Step aside engineers. For the time of plumbers has come
Guns win against Samurai

Step aside engineers. For the time of plumbers has come

I remember watching the movie "The last Samurai" that depicted the Satsuma Rebellion of 1877. The movie showed the lives of Japanese Samurai and their defeat as they fought the machine guns of the Japanese Imperial Army with their swords. The final scene pictured a merciless gunning down of Samurai, from a distance, as they tried to charge against the Japanese Imperial Army.

I was moved by the discipline, the honour and the courage of the Samurai. But even I knew that they stood no chance against the machine guns. It was kind of stupid to fight against such army in open fields. But I guess they cared more about their tradition and methods than the actual outcome of war. The outcome was death.

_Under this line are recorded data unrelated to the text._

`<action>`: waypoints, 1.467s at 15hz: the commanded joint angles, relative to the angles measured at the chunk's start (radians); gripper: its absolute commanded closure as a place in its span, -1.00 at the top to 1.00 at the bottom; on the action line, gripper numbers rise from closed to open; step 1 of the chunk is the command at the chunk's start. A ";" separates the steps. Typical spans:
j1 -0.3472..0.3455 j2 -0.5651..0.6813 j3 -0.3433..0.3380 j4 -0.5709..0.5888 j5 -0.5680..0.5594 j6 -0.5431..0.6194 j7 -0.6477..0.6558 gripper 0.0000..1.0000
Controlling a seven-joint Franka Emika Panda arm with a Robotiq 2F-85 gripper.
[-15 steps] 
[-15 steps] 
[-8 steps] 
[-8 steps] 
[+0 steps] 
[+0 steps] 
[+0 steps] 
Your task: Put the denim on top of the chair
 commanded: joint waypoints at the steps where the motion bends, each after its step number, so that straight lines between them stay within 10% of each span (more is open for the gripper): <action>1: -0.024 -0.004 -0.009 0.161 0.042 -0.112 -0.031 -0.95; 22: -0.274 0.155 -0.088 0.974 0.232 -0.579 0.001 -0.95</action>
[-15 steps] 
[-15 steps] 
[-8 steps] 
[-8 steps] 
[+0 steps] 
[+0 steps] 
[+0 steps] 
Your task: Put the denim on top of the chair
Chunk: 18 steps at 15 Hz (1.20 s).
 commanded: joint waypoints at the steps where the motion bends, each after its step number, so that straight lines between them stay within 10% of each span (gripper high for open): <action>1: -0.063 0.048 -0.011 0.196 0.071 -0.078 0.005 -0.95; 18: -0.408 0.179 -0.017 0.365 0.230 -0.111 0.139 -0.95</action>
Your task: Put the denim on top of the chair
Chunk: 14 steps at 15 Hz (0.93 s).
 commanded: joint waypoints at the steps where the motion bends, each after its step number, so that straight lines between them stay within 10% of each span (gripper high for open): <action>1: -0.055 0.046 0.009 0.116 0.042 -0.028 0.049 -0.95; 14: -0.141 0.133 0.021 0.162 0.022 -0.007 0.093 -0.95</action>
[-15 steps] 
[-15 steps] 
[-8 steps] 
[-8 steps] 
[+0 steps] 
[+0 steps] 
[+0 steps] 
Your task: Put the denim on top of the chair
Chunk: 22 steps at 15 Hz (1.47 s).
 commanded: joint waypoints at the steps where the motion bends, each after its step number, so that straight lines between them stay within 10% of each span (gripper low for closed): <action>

Steel Mill Pittsburgh 1875

I have seen this repeatedly. Making steel used to be considered an art form until Andrew Carnegie came along and standardised the process. By 1900 USA surpassed Britain in steel production, while production efficiency skyrocketed and the hourly wages of the steel factory workers dropped precipitously. You couldn't compete with semi-skilled workers producing standardised steel in mills irrespective of how skilled or hard working a steel artisan you might be.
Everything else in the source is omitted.